An Elderslie councillor has insisted speeding issues in the village must be monitored closely as traffic reduction pilots are launched in other villages across Renfrewshire.
Council chiefs are set to carry out feasibility studies in Howwood, Kilbarchan, and Houston over the coming months to assess traffic volumes, speeds, and travel patterns before considering what measures could be put in place to improve road safety.
But Councillor Jacqueline Cameron urged officers to consider the situation in Elderslie where she said residents had complained of drivers bolting down the likes of Main Road and Glenpatrick Road.
During the latest meeting of the infrastructure, land, and environment board, she said: “I do welcome these pilots. I’m a resident of Kilbarchan and there are a lot of issues with speeding particularly at the Steeple Street junction so I am pleased to see this.
“But I wanted to ask, given that these are the villages that will get an initial focus, if Elderslie could be looked at in future?
“I get a lot of complaints from residents in Elderslie about speeding on the Main Road and in Glenpatrick Road and more recently Park Avenue.
“I think some surveys have been carried out in Park Avenue recently and it was found average speeds were about 29 mph, but certainly there are problems on the Main Road and Glenpatrick Road. I was hoping I could get some clarification on this.”

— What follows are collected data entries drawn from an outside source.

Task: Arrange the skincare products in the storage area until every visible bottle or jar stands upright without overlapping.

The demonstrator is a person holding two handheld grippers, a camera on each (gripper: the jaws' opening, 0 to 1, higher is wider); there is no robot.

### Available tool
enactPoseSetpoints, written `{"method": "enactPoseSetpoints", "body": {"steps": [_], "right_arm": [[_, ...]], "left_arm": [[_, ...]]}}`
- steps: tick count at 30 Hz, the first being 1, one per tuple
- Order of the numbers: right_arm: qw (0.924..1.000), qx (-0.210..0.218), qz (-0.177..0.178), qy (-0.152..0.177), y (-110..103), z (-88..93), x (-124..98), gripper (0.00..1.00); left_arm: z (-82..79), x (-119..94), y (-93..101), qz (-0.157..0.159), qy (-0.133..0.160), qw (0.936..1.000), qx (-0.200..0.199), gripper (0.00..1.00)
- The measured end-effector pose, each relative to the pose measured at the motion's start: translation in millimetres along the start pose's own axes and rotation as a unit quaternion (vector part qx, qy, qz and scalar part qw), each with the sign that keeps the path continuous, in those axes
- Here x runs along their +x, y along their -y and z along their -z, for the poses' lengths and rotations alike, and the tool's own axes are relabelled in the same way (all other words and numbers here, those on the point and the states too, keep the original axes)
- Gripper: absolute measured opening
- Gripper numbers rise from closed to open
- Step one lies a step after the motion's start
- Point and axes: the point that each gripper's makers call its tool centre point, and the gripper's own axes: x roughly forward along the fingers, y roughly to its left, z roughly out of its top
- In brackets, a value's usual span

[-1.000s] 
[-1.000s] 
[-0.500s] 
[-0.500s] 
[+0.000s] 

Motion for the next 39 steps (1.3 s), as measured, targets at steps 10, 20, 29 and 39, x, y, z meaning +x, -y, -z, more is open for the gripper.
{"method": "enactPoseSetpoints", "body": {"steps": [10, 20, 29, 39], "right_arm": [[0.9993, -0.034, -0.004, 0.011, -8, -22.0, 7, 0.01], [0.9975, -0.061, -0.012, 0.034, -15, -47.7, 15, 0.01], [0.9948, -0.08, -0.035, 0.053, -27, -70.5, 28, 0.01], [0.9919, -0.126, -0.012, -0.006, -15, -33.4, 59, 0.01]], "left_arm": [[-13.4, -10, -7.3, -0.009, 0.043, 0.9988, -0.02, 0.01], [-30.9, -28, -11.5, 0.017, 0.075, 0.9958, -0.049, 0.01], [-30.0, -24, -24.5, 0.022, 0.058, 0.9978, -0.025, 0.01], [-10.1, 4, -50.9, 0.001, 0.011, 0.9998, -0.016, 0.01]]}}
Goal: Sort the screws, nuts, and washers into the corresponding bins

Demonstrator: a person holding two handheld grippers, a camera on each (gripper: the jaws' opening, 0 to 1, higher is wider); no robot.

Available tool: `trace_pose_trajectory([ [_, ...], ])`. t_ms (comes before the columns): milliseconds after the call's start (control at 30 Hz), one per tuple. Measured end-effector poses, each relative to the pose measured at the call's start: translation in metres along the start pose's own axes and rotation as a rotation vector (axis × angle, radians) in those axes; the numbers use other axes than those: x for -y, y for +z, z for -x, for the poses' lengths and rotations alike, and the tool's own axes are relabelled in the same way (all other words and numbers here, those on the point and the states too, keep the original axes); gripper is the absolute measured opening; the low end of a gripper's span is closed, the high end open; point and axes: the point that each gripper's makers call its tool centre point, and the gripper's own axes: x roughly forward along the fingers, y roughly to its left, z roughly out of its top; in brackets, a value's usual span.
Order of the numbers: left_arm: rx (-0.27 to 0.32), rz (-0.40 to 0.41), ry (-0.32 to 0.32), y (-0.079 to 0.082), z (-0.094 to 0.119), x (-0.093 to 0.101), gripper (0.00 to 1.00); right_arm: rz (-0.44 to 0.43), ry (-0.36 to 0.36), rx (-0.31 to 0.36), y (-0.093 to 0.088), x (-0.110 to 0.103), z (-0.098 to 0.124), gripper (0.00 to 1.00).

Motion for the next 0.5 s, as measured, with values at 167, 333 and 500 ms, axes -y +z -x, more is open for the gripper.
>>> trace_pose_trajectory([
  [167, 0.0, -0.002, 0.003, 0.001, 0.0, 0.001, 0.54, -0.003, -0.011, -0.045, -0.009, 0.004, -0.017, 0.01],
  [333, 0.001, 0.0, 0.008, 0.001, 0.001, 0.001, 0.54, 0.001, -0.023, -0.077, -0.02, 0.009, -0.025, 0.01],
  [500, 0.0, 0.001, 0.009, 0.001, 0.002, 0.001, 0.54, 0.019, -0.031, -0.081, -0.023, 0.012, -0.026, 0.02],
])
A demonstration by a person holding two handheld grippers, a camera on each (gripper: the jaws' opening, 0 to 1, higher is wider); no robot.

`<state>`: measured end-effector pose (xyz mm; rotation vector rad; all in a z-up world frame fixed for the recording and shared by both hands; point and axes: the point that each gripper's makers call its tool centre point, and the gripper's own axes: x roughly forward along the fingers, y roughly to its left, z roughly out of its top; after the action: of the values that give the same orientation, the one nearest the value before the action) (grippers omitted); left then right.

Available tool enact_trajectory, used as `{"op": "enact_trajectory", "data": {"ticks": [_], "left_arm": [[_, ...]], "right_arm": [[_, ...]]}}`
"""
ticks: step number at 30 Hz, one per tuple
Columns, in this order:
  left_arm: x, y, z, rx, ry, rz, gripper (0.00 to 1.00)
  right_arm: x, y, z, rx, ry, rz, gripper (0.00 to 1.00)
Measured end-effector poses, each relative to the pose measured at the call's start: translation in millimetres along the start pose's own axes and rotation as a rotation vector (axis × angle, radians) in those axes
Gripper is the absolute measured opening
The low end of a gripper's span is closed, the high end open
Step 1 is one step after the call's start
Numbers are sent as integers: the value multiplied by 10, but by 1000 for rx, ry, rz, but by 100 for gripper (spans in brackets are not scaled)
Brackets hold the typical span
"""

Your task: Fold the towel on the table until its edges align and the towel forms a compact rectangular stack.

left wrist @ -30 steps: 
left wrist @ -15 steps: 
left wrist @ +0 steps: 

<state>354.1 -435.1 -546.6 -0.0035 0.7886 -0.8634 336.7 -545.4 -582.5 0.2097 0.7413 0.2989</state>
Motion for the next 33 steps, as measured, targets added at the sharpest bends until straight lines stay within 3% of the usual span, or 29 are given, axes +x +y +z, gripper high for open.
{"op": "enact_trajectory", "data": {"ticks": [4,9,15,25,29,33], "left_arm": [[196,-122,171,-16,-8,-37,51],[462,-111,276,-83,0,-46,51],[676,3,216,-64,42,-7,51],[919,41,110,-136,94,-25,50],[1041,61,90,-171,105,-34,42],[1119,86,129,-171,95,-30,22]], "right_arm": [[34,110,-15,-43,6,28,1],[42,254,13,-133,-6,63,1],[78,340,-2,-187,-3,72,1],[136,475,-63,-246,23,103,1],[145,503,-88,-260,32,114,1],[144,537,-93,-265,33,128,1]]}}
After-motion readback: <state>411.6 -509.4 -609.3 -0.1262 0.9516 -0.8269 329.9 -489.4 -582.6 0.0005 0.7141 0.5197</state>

Studies to reduce traffic and promote safer walking within Renfrewshire’s villages were agreed to as part of the council’s budget that was rubber-stamped in March.
Gordon McNeil, director of environment and infrastructure, said lessons learned from the upcoming pilots in Howwood, Kilbarchan and Houston would inform how the council could introduce safety measures in other villages in the future.
“There are three villages we want to pilot and we want to look at measures from a technical officer perspective but also from a community perspective,” said Mr McNeil in response to Councillor Cameron.
“We want to take the positive learning from those into other communities where we have speeding issues.
“So we haven’t set out a ‘phase two’ as such yet, but certainly the idea of these pilots is that we take the positive learning from them so we can consider what infrastructure could be put in place elsewhere in Renfrewshire.”
Documents presented to the board also stated there remain plans for “significant investment” in pedestrian crossing installations across Renfrewshire.
Councilllors agreed to set aside £250,000 for safe road crossing facilities during March’s budget meeting.